Bochkareva’s battalion was only one of fifteen different female units established in Russia in 1917. Another was the battalion that defended the Winter Palace during the storming by the Red Guards. In total, about 5,000 women joined these units. Yet Bochkareva’s battalion was the only one that saw combat. As before in history, in Russia in 1917 genuine femininity was viewed as incompatible with the warrior identity. Bochkareva explained to the recruits on arrival that, now, “you are no longer women, but soldiers”.

In the Soviet Union, Bochkareva was conveniently forgotten. The same fate befell Larissa Reisner, who had a problematic class background and was too entangled with disagreeable figures such as Trotsky and Radek. Still, during World War II the Soviet Union was the only country that allowed women to have combat roles. They served as snipers and fighter pilots, and as medics on the front. The approximately 250,000 Soviet women who not only wore the uniform but underwent military training constituted less than one percent of the Red Army’s personnel from 1941 to 1945, but in a struggle that concerned the nation’s very survival, their efforts were of moral importance. As with Bochkareva’s death battalion, their presence would spur men on to sacrifice.

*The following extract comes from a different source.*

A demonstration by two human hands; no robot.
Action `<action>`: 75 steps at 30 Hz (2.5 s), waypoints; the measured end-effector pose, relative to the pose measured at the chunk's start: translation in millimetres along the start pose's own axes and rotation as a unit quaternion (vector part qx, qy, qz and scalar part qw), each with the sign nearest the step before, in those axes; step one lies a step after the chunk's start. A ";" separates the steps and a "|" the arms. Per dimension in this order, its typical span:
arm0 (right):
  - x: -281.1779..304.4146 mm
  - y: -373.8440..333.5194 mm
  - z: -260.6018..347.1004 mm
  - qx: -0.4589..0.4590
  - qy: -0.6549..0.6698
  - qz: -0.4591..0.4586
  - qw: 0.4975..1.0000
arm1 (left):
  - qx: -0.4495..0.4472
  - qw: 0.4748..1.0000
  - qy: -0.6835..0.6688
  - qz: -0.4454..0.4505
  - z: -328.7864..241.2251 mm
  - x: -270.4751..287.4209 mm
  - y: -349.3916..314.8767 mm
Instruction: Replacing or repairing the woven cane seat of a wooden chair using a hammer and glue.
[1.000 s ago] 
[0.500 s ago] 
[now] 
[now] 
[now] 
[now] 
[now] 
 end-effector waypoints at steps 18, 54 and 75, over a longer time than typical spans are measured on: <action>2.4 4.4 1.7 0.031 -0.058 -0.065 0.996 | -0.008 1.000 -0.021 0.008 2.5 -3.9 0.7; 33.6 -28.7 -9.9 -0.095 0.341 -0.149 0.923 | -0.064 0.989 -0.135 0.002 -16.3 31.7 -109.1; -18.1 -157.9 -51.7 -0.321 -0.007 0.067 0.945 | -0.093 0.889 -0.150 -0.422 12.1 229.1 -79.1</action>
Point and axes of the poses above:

As Enerud points out, Bochkareva’s life story fits well with the Russian myth of “the holy idiot”. She lives a fairly ordinary Russian woman’s life until she suddenly receives a calling, and then she challenges the prevailing order in words and actions, turns everything upside-down in order to serve the Russian people, and in the end dies as a martyr at the hands of the irreverent Bolsheviks. According to the author, it is thus by no means impossible that she will be declared a saint in Vladimir Putin’s Russia, where she has been increasingly celebrated in recent years, and where the need for heroes and role models has now become particularly acute.≈

Note: The review has previously been published in the Swedish magazine Respons, no. 5, 2015.


Låt oss dö som hjältar: kvinnliga soldater i revolutionens Ryssland [Let us die as heroes: Female soldiers in the Russia of the Revolution and the Civil War] Per Enerud, Carlsson Bokförlag 2014, 275 pages.